Exercise description: Your answer must be a single number: the count of lines in the entries below that hold "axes".
*** Task inputs Section Begins ***
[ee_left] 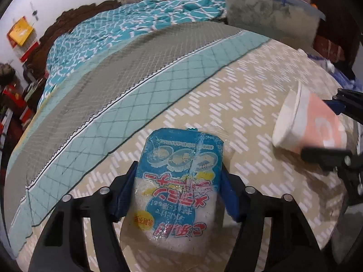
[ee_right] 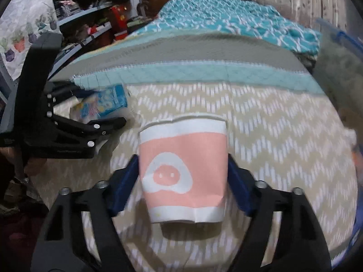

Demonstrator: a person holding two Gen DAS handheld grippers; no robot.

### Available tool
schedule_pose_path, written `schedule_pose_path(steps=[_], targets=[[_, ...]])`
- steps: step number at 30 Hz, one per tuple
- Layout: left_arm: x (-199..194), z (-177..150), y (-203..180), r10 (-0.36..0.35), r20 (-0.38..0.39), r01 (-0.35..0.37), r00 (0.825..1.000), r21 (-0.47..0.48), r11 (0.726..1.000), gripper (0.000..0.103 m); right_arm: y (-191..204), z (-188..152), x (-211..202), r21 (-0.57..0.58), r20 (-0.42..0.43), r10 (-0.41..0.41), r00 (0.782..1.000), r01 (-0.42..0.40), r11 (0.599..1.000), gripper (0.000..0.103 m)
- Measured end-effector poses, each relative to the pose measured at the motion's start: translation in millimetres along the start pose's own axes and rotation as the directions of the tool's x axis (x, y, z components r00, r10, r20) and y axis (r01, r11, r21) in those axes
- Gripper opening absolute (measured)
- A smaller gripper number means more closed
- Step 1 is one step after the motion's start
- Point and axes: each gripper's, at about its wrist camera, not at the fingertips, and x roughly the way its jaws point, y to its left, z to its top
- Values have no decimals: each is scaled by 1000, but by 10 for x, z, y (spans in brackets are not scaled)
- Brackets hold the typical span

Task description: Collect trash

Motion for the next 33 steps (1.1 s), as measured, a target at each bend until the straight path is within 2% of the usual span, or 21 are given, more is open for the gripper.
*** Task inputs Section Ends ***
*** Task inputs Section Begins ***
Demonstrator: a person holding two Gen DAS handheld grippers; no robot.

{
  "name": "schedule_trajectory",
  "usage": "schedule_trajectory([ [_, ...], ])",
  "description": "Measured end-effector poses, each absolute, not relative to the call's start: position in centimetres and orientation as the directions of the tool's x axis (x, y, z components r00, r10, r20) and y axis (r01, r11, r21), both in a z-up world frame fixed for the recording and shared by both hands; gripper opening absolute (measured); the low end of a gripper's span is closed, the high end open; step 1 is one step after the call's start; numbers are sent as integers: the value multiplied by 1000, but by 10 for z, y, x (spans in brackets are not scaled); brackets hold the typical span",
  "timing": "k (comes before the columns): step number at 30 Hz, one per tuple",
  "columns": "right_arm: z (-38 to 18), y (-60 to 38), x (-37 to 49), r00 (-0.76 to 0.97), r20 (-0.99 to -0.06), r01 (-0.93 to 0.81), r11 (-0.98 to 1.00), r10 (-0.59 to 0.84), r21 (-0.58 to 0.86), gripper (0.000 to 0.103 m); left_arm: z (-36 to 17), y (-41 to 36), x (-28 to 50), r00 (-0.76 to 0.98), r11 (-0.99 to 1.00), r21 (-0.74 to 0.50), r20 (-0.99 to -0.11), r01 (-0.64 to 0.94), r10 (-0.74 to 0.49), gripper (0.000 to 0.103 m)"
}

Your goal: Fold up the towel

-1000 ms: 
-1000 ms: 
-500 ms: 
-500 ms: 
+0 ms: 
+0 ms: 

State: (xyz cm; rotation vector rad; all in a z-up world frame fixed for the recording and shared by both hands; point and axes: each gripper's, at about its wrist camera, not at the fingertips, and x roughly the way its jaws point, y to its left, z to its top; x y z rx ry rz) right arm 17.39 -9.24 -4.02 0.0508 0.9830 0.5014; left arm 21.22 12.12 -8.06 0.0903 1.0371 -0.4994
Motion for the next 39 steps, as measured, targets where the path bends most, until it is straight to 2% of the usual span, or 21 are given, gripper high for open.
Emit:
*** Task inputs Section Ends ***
Response: 3